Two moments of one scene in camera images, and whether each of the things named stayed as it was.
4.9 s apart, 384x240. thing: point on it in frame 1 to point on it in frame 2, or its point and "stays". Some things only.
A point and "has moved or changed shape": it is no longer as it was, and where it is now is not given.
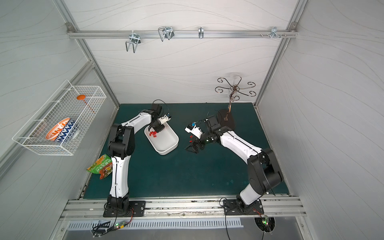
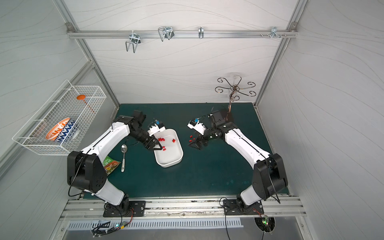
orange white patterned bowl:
* * *
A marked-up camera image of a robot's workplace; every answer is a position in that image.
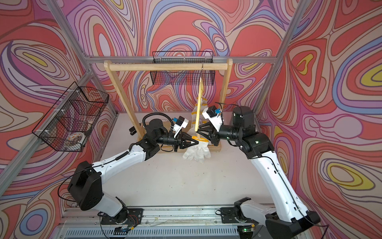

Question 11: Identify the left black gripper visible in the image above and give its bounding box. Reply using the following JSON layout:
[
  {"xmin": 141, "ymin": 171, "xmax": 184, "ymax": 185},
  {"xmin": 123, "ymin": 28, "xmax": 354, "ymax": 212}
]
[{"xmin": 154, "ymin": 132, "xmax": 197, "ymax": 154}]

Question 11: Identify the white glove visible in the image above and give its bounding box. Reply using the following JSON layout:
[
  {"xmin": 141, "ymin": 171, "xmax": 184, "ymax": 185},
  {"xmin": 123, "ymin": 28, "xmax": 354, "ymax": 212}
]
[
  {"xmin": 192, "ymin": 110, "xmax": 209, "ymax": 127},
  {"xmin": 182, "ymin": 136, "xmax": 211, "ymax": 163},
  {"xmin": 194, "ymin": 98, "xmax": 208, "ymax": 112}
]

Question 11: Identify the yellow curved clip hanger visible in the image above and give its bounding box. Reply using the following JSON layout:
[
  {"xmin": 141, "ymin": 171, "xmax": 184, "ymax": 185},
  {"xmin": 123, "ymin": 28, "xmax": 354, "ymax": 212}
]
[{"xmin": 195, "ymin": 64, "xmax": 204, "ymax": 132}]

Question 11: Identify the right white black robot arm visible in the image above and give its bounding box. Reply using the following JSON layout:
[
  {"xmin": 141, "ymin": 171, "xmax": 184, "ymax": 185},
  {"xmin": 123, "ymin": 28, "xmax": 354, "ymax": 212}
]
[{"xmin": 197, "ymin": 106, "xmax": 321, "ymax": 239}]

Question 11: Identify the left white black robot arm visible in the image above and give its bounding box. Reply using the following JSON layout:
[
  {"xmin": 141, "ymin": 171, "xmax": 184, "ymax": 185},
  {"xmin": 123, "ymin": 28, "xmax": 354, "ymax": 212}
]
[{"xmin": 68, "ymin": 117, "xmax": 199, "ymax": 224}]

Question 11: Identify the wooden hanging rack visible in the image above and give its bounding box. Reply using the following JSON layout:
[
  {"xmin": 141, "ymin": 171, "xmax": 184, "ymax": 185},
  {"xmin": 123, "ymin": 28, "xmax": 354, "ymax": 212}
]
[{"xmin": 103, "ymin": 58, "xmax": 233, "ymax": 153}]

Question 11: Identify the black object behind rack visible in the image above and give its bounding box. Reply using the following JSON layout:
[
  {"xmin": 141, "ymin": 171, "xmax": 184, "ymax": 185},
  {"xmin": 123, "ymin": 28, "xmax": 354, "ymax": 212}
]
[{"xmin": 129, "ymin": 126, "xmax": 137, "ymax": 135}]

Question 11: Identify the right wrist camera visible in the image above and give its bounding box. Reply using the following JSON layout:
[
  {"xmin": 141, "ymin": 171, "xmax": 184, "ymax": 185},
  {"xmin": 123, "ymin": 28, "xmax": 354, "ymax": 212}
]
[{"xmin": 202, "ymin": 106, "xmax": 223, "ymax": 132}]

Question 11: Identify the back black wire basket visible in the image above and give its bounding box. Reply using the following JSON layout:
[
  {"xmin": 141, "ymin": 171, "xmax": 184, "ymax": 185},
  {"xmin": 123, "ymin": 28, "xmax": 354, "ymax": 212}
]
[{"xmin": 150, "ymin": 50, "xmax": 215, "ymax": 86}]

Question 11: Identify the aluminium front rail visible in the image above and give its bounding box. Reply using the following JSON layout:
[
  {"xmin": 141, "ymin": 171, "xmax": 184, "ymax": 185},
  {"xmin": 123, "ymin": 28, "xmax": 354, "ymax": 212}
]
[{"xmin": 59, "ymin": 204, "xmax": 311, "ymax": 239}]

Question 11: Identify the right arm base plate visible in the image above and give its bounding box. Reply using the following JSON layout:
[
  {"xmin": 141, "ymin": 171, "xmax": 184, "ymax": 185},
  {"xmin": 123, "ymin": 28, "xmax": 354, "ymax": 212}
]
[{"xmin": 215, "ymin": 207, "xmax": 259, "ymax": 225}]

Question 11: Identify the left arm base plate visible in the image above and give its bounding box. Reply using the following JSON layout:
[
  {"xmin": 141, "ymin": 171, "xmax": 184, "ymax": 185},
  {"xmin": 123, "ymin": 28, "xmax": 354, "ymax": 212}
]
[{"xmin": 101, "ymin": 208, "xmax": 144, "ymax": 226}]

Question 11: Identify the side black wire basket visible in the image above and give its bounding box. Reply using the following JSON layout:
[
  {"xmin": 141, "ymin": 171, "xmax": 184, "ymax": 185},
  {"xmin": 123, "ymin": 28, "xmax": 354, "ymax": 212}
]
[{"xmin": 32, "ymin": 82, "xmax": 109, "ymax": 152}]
...
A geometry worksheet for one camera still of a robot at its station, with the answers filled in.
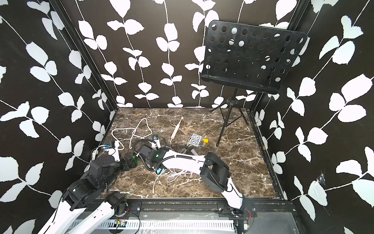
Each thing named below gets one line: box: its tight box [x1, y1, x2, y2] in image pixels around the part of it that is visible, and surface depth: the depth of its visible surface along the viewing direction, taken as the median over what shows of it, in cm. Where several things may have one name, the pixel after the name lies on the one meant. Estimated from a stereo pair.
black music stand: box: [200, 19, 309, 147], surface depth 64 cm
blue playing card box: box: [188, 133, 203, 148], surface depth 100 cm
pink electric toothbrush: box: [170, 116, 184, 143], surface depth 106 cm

▸ Problem description: State the number of lines in the records that contain the string "right", and nothing more.

▸ Answer to this exercise: 3